Information supplied: Begin
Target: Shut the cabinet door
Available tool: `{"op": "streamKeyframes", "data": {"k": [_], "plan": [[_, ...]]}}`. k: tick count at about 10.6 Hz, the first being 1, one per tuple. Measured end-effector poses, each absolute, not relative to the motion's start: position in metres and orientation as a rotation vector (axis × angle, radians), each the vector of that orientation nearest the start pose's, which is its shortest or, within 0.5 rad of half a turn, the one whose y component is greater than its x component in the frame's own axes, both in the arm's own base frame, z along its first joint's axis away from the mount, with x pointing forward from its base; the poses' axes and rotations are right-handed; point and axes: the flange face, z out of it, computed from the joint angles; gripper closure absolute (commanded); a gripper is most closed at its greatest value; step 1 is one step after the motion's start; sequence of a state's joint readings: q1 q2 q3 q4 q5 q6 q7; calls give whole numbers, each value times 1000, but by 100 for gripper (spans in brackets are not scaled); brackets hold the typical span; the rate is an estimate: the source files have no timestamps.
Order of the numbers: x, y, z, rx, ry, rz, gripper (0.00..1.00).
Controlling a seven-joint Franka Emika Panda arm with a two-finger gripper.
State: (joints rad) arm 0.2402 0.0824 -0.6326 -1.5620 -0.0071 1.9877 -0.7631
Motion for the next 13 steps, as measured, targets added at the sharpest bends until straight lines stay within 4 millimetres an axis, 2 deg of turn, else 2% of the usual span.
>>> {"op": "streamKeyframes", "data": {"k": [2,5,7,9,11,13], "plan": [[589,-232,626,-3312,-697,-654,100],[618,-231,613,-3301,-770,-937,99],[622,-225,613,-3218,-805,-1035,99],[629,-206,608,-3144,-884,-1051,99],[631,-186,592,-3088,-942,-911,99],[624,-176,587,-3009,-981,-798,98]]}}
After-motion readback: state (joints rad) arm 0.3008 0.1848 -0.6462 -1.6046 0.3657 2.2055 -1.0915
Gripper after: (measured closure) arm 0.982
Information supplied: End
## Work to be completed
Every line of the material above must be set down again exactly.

## Exercise response
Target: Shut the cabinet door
Available tool: `{"op": "streamKeyframes", "data": {"k": [_], "plan": [[_, ...]]}}`. k: tick count at about 10.6 Hz, the first being 1, one per tuple. Measured end-effector poses, each absolute, not relative to the motion's start: position in metres and orientation as a rotation vector (axis × angle, radians), each the vector of that orientation nearest the start pose's, which is its shortest or, within 0.5 rad of half a turn, the one whose y component is greater than its x component in the frame's own axes, both in the arm's own base frame, z along its first joint's axis away from the mount, with x pointing forward from its base; the poses' axes and rotations are right-handed; point and axes: the flange face, z out of it, computed from the joint angles; gripper closure absolute (commanded); a gripper is most closed at its greatest value; step 1 is one step after the motion's start; sequence of a state's joint readings: q1 q2 q3 q4 q5 q6 q7; calls give whole numbers, each value times 1000, but by 100 for gripper (spans in brackets are not scaled); brackets hold the typical span; the rate is an estimate: the source files have no timestamps.
Order of the numbers: x, y, z, rx, ry, rz, gripper (0.00..1.00).
Controlling a seven-joint Franka Emika Panda arm with a two-finger gripper.
State: (joints rad) arm 0.2402 0.0824 -0.6326 -1.5620 -0.0071 1.9877 -0.7631
Motion for the next 13 steps, as measured, targets added at the sharpest bends until straight lines stay within 4 millimetres an axis, 2 deg of turn, else 2% of the usual span.
>>> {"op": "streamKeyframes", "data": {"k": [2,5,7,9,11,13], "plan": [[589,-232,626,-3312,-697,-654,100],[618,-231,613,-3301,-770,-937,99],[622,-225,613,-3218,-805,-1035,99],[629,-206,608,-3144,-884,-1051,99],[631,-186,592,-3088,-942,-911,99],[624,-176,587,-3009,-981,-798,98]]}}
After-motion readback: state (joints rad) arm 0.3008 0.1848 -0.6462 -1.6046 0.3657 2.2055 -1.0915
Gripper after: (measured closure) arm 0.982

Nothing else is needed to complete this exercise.